Лео Штеттер мог бы и сам поговорить и написать, но не стремился к тому: роли распределены, жизнь города хотя и казалась произвольной, однако в действительности была даже и не спектаклем, а почти машиной, смягчаемой тем, что люди все-таки улыбаются. Сладкой, правда, она становилась в кино.
— Редкое дарование госпожи Семеновой нашло свое место среди уже накопленных музыкальных сокровищ, — сказал, улыбаясь, критик.
— Надеюсь, ваш проницательный анализ игры нашей звезды откроет ей новые перспективы?
— Я сделаю все, что смогу, — договаривал тот, любуясь румянцем Семеновой, крепким сочным ртом, прядями черных волос, — судьбы звезд не в наших руках, мы лишь моем окна, чтобы их скорее заметили… Я имею в виду звезды, — нахмурился он, поняв, что двусмыслен.
— Вы очень любезны, — сказала Надеж просто, и Штеттеру стало скучновато: хочется от звезды пируэта, чего-то этакого!
Музыкальный критик откланивался.
Карнаумбаев, тучный, громадный, тем временем размышлял, не заняться ли доставкой если не хлопка и даже не пряжи, но уж готовой дешевой ткани?
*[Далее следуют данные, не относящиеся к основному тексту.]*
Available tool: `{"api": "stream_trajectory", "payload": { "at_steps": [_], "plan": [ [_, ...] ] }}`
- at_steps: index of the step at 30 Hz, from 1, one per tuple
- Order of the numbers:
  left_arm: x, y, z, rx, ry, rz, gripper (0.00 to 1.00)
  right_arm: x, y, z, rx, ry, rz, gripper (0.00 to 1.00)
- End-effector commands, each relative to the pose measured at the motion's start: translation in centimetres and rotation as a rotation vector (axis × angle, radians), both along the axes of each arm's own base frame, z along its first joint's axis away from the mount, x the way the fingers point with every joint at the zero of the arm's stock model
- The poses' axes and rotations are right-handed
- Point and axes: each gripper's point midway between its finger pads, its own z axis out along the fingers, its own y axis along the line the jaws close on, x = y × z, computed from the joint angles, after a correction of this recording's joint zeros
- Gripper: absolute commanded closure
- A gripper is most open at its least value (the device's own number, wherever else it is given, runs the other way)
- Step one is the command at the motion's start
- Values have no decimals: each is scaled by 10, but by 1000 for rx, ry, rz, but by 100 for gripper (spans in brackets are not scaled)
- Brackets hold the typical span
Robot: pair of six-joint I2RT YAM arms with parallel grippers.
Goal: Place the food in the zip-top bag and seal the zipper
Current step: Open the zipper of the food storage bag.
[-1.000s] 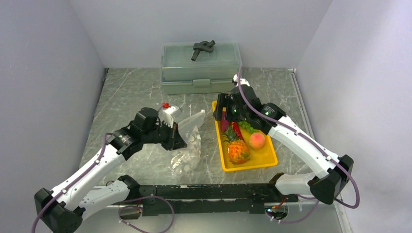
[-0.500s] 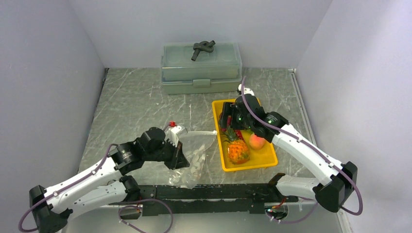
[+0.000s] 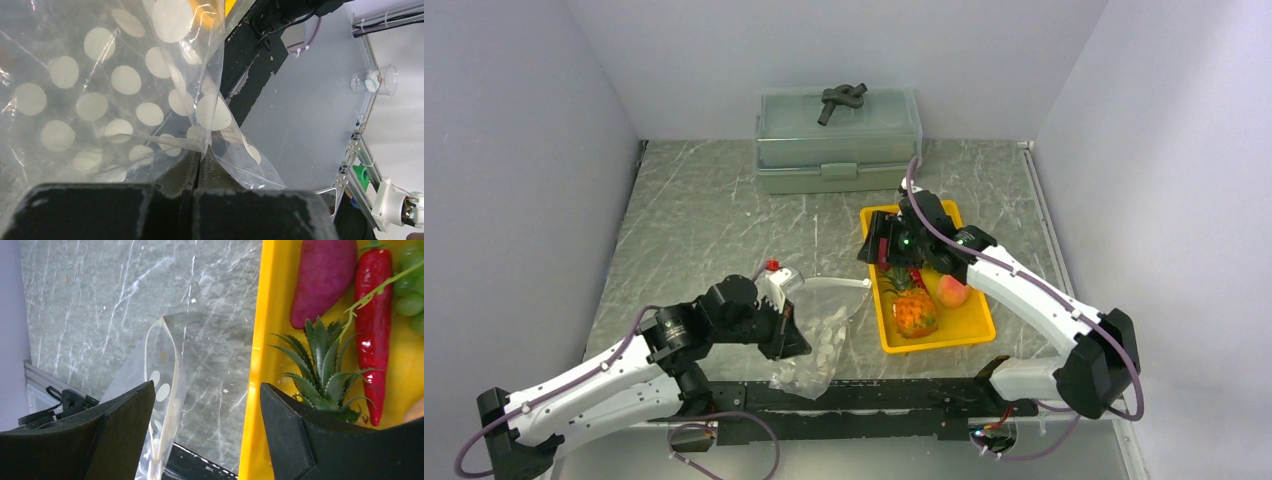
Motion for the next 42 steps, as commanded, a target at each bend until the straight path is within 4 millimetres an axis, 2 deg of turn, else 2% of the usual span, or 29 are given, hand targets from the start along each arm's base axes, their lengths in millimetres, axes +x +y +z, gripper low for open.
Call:
{"api": "stream_trajectory", "payload": {
  "at_steps": [1,8,13,37,39,42],
  "plan": [
    [-1,1,5,-19,-14,24,100,5,17,2,86,22,34,20],
    [-2,5,9,-37,-40,37,100,2,29,-19,128,98,72,26],
    [-4,5,9,-37,-44,31,100,-4,42,-26,176,149,121,31],
    [-5,6,8,-28,-57,33,100,-45,76,-42,320,277,285,46],
    [-5,6,9,-29,-59,33,100,-48,78,-44,320,282,294,50],
    [-5,6,9,-30,-61,34,100,-52,80,-46,320,290,302,62]
  ]
}}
Однако досаду почувствовал: какие планы и виды, такой меткий стрелок — и вдруг потянуло быть торгашом. Стыдно.
Лео и Надеж продолжали общение, но уже в обществе крепкого приземистого широкоплечего немногословного человека, — нужно ли уточнить, что к ним присоединился домоправитель Бауэр, мозг Stätter Estate. Разговор принял странное для Семеновой направление, почему-то к ней имевшее то отношение, какое имеет манекен к готовому платью. На ней примеряли семейную жизнь.
— Если госпожа вступает в брак, то он сохраняется до развода, — сказал Бауэр. — Этот последний может наступить по следующим причинам: а) несоблюдение обязательств, указанных в пунктах 2 и 3, со следующими модификациями…
— Я ничего не понимаю, — встревожилась Семенова, нервно барабаня мазурку по краю стола.
— В самом деле, Бауэр, — обрадовался Штеттер, — мы попробуем изучить этот документ на досуге. В общих чертах вы ведь согласны, Надеж?
— С чем же? — прекрасные глаза пианистки полны были слез.
— Как с чем! Выйти за меня замуж.
Надеж побледнела как хлопок, а брат, сидевший поодаль, но все слышавший, почернел как нефть. Он скомкал газету — ее кремовый финансовый вкладыш — и сжал так, что косточки пальцев побелели. Он сам не понимал своих чувств.
Он желал ей счастья, конечно. Но она должна оставаться с ним, это ясно.